Recorded entirely backed by orchestral instruments, Judy Collins' "Wildflowers" contains songs which the artist presents with a classical aire yet still somehow have a popular music accessibility to them.

On "Wildflowers", the songwriting is particularly strong: Judy chose and combined material from a then unknown Joni Mitchell ("Michael From Mountains", about an elusive young man, opens the album and "Both Sides, Now", with it's glorious harpsichord arrangement, became a big hit single); Leonard Cohen ("Sisters Of Mercy", the trance-like "Priests" and the vocal harmony-layered "Hey, That's No Way To Say Goodbye" are each one more beautiful than the other!); the legendary French composer Jacques Brel ("La Chanson de Les Vieux Amants", sung in French); and a traditional 14th century Italian chant ("A Ballata di Francesco Landini" - honestly, I don't know where she digs up some of these interesting pieces!).

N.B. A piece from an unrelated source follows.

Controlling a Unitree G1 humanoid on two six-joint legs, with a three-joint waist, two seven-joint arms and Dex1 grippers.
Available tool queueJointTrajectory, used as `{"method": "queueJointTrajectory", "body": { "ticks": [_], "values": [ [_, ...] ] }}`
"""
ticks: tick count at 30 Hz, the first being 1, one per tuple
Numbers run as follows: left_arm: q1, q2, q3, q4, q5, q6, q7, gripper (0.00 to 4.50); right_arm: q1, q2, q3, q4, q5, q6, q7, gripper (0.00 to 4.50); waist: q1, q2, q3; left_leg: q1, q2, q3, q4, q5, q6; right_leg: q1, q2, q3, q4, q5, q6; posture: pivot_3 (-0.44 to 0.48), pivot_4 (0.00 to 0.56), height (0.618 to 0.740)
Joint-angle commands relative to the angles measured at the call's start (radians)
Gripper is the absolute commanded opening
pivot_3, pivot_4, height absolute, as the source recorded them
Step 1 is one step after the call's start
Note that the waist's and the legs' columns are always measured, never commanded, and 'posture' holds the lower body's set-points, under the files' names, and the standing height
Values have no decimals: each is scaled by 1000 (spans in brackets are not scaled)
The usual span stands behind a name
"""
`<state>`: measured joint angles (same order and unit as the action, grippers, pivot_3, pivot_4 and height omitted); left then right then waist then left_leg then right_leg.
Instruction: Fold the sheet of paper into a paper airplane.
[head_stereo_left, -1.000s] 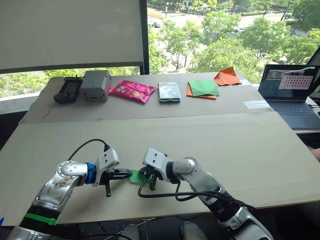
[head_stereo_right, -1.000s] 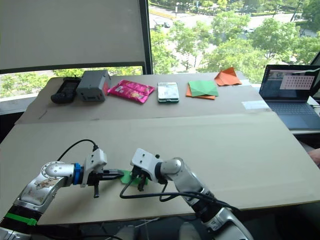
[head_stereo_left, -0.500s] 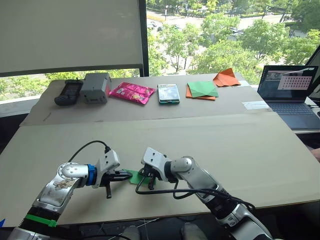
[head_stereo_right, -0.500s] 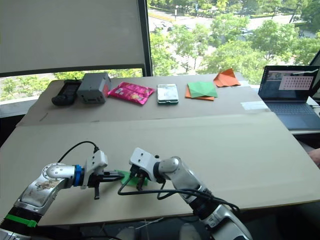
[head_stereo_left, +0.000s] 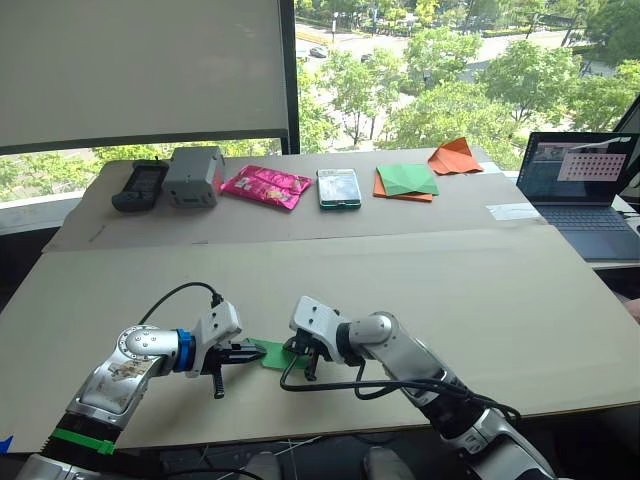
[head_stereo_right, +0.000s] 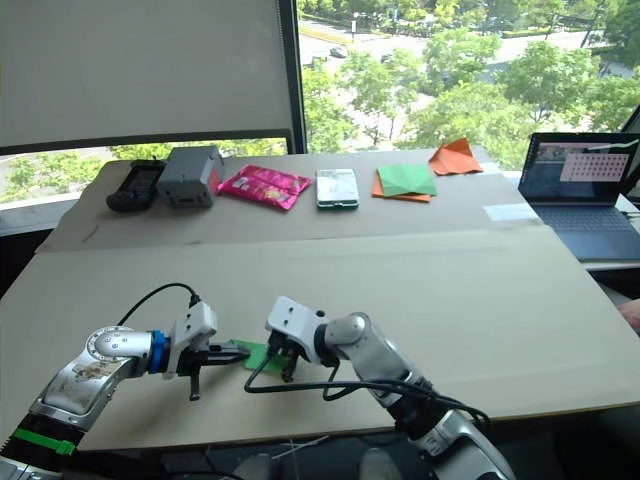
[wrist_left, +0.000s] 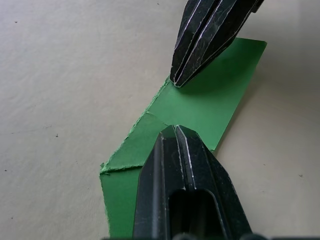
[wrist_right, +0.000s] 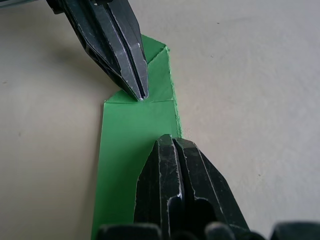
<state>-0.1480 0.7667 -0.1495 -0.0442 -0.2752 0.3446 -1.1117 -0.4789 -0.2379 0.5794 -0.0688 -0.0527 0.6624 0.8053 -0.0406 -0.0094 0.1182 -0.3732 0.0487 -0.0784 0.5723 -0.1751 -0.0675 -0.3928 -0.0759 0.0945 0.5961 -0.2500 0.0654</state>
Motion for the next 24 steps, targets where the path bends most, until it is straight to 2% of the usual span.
{"method": "queueJointTrajectory", "body": {
  "ticks": [1,24],
  "values": [
    [20,14,-29,20,39,12,-4,0,49,-54,16,49,-11,79,4,14,0,0,0,0,0,0,0,0,0,0,0,0,0,0,0,0,150,732],
    [28,23,-28,21,39,-2,-10,0,148,-206,-27,-97,56,177,-15,14,4,-1,-1,0,-1,0,0,-2,-3,0,-2,-1,-3,-1,0,0,150,732]
  ]
}}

At the advice of her fan, then friend, then ultimately mentor, Leonard Cohen, Collins had just begun songwriting herself; and the album is rounded out by her very own first three compositions: the abstract "Sky Fell", the imagery-laden "Albatross" and "Since You Asked", all three beautiful and polished, sounding like the works of a seasoned writer.

All of these songs are further enhanced by Judy's wonderful singing.